■ **TASK DESCRIPTION**: The entries that follow must be given again exactly, with no pictures kept.
__________________________________________________
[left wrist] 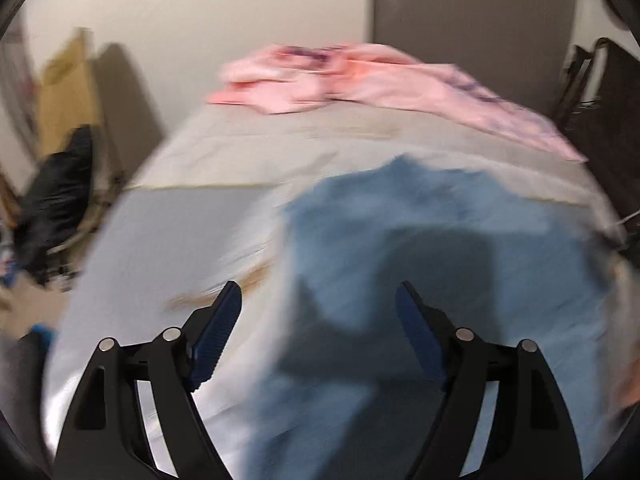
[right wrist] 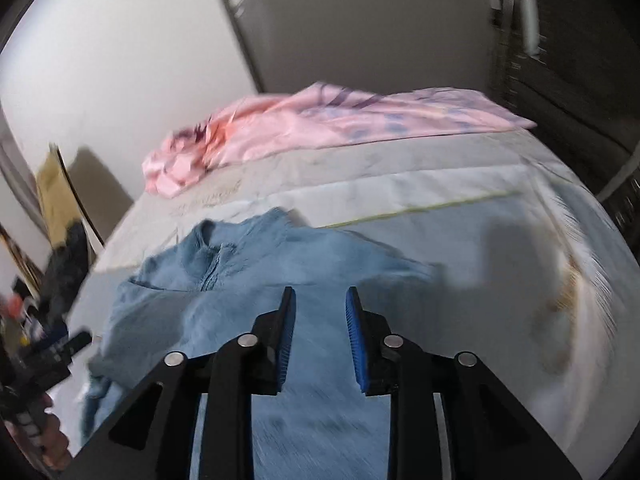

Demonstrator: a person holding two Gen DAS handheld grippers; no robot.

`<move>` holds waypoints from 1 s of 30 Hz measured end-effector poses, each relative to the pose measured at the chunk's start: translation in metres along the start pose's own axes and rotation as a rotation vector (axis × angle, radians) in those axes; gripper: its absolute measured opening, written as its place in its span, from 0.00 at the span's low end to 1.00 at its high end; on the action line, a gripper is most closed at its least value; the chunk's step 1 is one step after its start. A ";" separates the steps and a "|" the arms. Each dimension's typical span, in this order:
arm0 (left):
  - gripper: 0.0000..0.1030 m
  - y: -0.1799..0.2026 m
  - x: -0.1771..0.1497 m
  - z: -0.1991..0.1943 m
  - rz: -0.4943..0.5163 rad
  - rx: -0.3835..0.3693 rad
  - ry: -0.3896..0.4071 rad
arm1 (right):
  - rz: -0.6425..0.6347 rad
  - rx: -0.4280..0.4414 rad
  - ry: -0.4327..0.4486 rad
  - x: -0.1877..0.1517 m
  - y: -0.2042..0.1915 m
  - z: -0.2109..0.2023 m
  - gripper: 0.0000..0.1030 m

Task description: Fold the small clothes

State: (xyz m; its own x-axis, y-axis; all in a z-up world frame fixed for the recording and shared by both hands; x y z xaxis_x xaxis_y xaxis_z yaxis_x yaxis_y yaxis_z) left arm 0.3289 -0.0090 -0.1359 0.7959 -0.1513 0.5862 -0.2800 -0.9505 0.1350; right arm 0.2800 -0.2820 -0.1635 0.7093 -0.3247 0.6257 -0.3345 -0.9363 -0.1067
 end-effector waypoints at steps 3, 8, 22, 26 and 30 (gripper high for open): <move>0.78 0.031 0.014 0.052 0.031 0.020 -0.077 | -0.040 -0.029 -0.096 -0.010 -0.023 0.038 0.28; 0.80 0.049 -0.002 0.084 0.145 0.154 -0.084 | -0.091 -0.090 -0.075 -0.023 -0.031 0.037 0.28; 0.92 0.011 -0.050 0.014 0.094 0.009 -0.035 | -0.158 -0.026 -0.047 -0.087 -0.024 -0.030 0.37; 0.92 0.024 -0.026 0.011 0.088 -0.013 0.002 | -0.192 0.018 0.020 -0.059 -0.054 -0.041 0.38; 0.92 0.040 -0.031 0.052 0.125 0.022 -0.104 | -0.214 0.051 -0.145 -0.064 -0.089 0.010 0.38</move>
State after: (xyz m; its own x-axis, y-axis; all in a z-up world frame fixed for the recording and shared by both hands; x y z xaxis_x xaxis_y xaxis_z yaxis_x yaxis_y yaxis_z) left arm 0.3208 -0.0562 -0.1906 0.8071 -0.2951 0.5115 -0.3696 -0.9280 0.0478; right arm 0.2706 -0.1793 -0.2013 0.8430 -0.1310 0.5217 -0.1381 -0.9901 -0.0254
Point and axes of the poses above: each gripper's, at about its wrist camera, not at the fingertips, and z roughly the way its jaws point, y to its right, x to its top, the point moved 5 cm from there along z, roughly the way its jaws point, and after that the axes turned 11 degrees about -x, right-handed, at the moved point
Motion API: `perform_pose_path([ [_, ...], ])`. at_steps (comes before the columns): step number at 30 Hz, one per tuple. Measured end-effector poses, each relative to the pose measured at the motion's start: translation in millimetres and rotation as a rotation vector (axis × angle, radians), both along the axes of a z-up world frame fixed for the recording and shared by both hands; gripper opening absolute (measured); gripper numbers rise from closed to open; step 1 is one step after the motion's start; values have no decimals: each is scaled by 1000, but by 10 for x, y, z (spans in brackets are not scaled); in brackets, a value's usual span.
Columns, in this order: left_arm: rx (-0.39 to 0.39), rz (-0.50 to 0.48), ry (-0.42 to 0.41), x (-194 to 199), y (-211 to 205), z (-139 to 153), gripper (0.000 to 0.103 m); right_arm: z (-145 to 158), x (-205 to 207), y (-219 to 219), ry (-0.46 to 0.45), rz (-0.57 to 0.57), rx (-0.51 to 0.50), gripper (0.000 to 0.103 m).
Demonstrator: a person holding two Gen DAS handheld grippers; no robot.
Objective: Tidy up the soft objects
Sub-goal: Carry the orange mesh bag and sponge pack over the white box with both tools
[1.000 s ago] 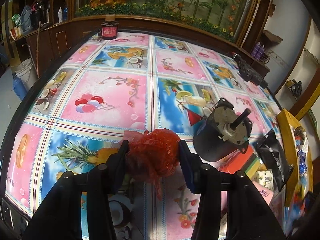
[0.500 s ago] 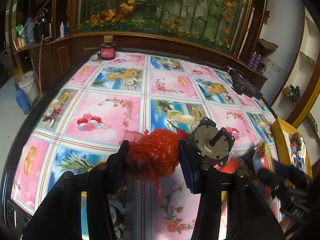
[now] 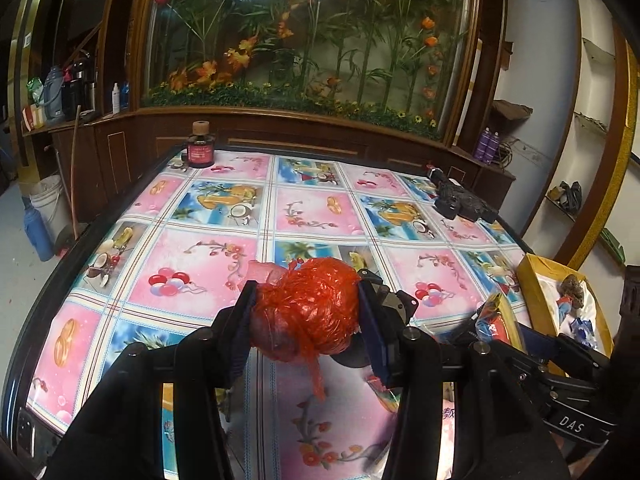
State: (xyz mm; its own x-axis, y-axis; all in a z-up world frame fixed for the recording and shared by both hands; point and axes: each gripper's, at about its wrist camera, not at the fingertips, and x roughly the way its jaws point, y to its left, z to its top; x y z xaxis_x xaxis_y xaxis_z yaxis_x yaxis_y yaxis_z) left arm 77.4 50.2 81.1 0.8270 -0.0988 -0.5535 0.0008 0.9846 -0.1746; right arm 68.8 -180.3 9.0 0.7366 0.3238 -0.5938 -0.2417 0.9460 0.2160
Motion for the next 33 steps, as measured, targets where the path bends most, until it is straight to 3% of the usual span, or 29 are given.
perform_pose_path([
  [21, 15, -22, -24, -69, -95, 17, 46, 86, -36, -59, -26, -12, 14, 51],
  [28, 14, -54, -51, -130, -166, 65, 46, 101, -93, -137, -36, -64, 10, 51],
  [33, -8, -85, -51, -162, -187, 82, 46, 144, -274, -298, -21, -117, 74, 51],
])
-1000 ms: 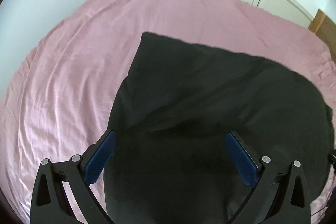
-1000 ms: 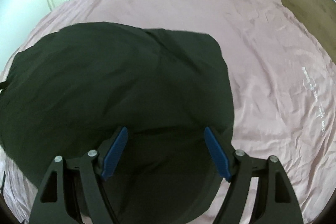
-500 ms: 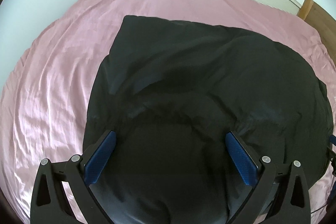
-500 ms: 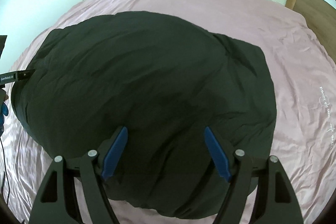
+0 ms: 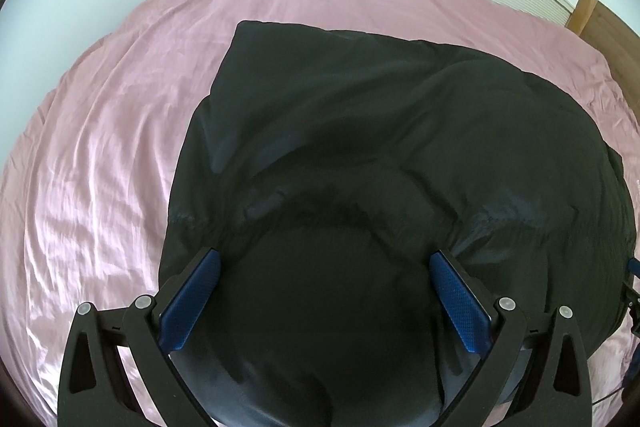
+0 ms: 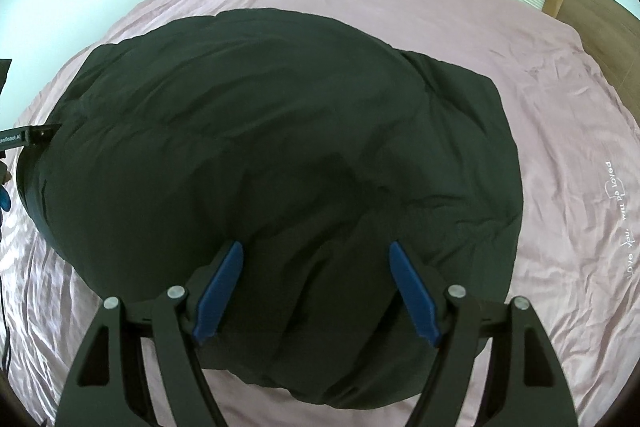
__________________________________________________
■ **EXERCISE OUTPUT**:
[left wrist] 
[right wrist] 

Demonstrator: a person holding two Gen DAS handheld grippers; no robot.

`<move>` holds waypoints from 1 s of 30 Hz measured end-effector poses, each relative to the pose measured at the chunk's start: translation in metres along the start pose's own axes and rotation as a rotation vector (axis × angle, radians) in those axes; gripper: its absolute measured opening, written as its place in its span, from 0.00 at the span's low end to 1.00 at its high end; on the action line, a gripper is most closed at its least value; the chunk's step 1 is one step after its start. A ";" separates the steps and a "|" the arms. Each dimension's typical span, in this order:
arm0 (left):
  - gripper: 0.0000..0.1030 m
  - y: -0.1799..0.2026 m
  - x: -0.1771..0.1497 m
  - z: -0.1991..0.1943 m
  - rz: -0.4943..0.5163 rad
  - rx: -0.3835..0.3693 rad
  - ry: -0.3896..0.4071 rad
arm1 (right):
  - rz: -0.6425..0.6347 rad
  - rx: -0.4280..0.4414 rad
  - ry: -0.4327..0.4486 rad
  - x: -0.1877..0.1517 m
  - y: -0.2042..0.1915 m
  - z: -0.2109..0.2023 m
  - gripper: 0.0000..0.1030 m

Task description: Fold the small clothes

State: (xyz m; its own x-axis, y-axis; all in a z-up world frame fixed for the recording and shared by both hands; x y z xaxis_x xaxis_y xaxis_z yaxis_x yaxis_y yaxis_z) left arm 0.3289 -0.0090 -0.1359 0.7959 -0.1513 0.5862 -0.2800 -0.9505 0.1350; right arm 0.2800 -0.2820 -0.1635 0.7093 -0.3247 0.6257 -0.3345 -0.9363 -0.1067
 end-effector waypoints at steps 3, 8, 22, 26 and 30 (gripper high for open): <move>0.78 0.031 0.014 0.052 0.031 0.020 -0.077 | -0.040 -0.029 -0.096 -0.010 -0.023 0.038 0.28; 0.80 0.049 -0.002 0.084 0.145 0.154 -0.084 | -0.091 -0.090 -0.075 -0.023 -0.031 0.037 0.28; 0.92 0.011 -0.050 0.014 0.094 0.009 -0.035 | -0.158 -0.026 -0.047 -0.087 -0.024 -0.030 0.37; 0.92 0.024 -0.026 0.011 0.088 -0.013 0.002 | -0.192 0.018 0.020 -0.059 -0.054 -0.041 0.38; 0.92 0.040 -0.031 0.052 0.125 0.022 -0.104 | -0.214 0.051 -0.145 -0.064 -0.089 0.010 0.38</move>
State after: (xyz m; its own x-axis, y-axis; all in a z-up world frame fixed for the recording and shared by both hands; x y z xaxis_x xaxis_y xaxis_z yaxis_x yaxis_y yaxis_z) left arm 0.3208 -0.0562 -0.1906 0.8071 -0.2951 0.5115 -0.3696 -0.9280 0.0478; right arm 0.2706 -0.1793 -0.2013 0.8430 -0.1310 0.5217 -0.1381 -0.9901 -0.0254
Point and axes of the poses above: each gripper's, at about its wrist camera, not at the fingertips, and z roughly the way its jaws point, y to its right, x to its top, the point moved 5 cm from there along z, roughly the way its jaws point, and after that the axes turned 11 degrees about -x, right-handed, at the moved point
Motion API: `perform_pose_path([ [_, ...], ])`. at_steps (comes before the columns): step number at 30 Hz, one per tuple. Measured end-effector poses, each relative to the pose measured at the motion's start: translation in millimetres and rotation as a rotation vector (axis × angle, radians), both along the axes of a z-up world frame fixed for the recording and shared by both hands; gripper opening absolute (measured); gripper numbers rise from closed to open; step 1 is one step after the motion's start; values have no decimals: each is scaled by 1000, but by 10 for x, y, z (spans in brackets are not scaled); in brackets, a value's usual span.
Columns, in this order: left_arm: rx (-0.39 to 0.39), rz (-0.50 to 0.48), ry (-0.42 to 0.41), x (-194 to 199), y (-211 to 205), z (-139 to 153), gripper (0.000 to 0.103 m); right_arm: z (-145 to 158), x (-205 to 207), y (-219 to 219), ry (-0.46 to 0.45), rz (-0.57 to 0.57), rx (-0.51 to 0.50), gripper (0.000 to 0.103 m).
Demonstrator: a person holding two Gen DAS handheld grippers; no robot.
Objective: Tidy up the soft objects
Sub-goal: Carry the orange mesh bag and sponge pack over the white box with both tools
[1.000 s ago] 
[0.500 s ago] 
[now] 
State: (xyz mm; its own x-axis, y-axis; all in a z-up world frame fixed for the recording and shared by both hands; point and axes: each gripper's, at about its wrist camera, not at the fingertips, and x roughly the way its jaws point, y to its left, z to its top; x y z xaxis_x xaxis_y xaxis_z yaxis_x yaxis_y yaxis_z) left arm 77.4 50.2 81.1 0.8270 -0.0988 -0.5535 0.0008 0.9846 -0.1746; right arm 68.8 -180.3 9.0 0.7366 0.3238 -0.5938 -0.2417 0.9460 0.2160
Motion for the next 33 steps, as measured, targets where the path bends most, until it is straight to 3% of the usual span, or 29 are given.
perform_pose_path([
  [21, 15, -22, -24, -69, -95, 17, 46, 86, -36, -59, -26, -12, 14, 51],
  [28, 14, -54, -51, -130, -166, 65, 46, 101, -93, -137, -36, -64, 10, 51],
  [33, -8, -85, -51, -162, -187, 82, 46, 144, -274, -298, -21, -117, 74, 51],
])
-1000 ms: 
-1000 ms: 
-500 ms: 
-500 ms: 
+0 ms: 
+0 ms: 

With this, the output is complete.